The American Folk Art Museum (AFAM) has been in dire financial straits in recent months, but the establishment announced this week that it will continue to provide a cohesive collection of contemporary and traditional folk art in its current location. The museum, located at Lincoln Square in Manhattan, received financial donations of undisclosed amounts from the Ford Foundation and other trustees.
The museum released a plan outlining its hopeful vision for increasing the museum's growth and sustainability: "The plan includes the election of Chairman Laura Parsons and President Edward V. (Monty) Blanchard Jr., a new financial strategy that ensures the Museum’s fiscal viability, and a dynamic future while continuing its exhibitions, research, and educational programs at Two Lincoln Square." The new leaders both expressed excitement and passion toward AFAM, and a willingness to move forward.

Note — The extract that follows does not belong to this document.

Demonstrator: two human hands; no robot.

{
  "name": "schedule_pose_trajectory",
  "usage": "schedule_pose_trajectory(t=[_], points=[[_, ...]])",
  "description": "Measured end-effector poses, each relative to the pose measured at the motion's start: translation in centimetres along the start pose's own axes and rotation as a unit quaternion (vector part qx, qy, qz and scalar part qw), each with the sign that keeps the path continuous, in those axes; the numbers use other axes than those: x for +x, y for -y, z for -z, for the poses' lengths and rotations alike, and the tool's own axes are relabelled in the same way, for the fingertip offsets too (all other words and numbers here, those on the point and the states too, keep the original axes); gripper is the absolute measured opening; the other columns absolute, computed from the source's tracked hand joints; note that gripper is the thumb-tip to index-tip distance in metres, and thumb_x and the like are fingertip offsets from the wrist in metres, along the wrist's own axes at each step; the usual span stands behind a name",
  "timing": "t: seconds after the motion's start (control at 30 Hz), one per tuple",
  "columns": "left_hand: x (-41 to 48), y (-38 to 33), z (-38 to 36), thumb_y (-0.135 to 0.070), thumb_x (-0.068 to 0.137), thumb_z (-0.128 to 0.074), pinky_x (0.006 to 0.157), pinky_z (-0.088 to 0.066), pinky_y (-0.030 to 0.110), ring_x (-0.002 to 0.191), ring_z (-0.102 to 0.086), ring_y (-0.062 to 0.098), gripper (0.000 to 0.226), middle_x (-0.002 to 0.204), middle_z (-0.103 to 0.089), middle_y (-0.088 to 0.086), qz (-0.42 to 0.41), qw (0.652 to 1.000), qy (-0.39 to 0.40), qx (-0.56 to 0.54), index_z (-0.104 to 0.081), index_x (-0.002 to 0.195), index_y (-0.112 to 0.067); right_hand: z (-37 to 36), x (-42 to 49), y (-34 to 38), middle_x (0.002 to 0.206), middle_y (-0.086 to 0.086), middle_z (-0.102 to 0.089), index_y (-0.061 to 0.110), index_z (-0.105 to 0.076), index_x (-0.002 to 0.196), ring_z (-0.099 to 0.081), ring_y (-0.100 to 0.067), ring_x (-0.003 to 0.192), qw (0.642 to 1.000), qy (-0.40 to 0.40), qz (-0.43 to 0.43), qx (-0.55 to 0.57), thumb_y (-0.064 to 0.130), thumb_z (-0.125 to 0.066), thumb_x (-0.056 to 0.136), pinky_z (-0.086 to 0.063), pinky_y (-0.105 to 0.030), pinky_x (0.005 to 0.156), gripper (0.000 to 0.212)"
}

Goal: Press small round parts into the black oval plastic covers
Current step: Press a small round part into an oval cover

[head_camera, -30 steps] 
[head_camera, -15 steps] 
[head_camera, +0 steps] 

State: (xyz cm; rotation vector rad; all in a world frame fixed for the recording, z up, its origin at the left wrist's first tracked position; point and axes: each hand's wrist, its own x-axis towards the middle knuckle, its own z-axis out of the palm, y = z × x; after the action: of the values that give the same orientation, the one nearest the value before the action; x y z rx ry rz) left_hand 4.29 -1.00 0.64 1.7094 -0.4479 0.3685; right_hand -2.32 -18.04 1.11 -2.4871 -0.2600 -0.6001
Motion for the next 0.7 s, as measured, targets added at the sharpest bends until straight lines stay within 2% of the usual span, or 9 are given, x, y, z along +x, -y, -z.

Since July, the museum has been closed, after selling its West 53rd Street location to the Museum of Modern Art, and returning to its prior, smaller Lincoln Center location. The 53rd St. locale opened in 2001, costing $32 million in borrowed bonds. According to the New York Times: "In a struggle made worse by the recession, the museum was unable to attract the crowds it had expected or the wealthy contributors it needed." Its staff of 50 is now down to 12.
Yet the Ford Foundation saw value in AFAM worth protecting. Darren Walker, Vice President for Education, Creativity and Free Expression at the Ford Foundation, praised the museum's collection of "folk art, drawn from diverse and self-taught artists" as "a powerful showcase of the American spirit and an important public treasure for the people of our city."
In an effort to increase visibility, AFAM will collaborate with other New York museums, including The Brooklyn Museum, the New-York Historical Society and the Museum of Art and Design. The Metropolitan Museum of Art will also display 15 major works of art from the AFAM collection.
With all involved parties anticipating innovative methods of increasing stability and profitability, the American Folk Art Museum hopes to boldly enter a new phase of its life as a landmark of American history and culture.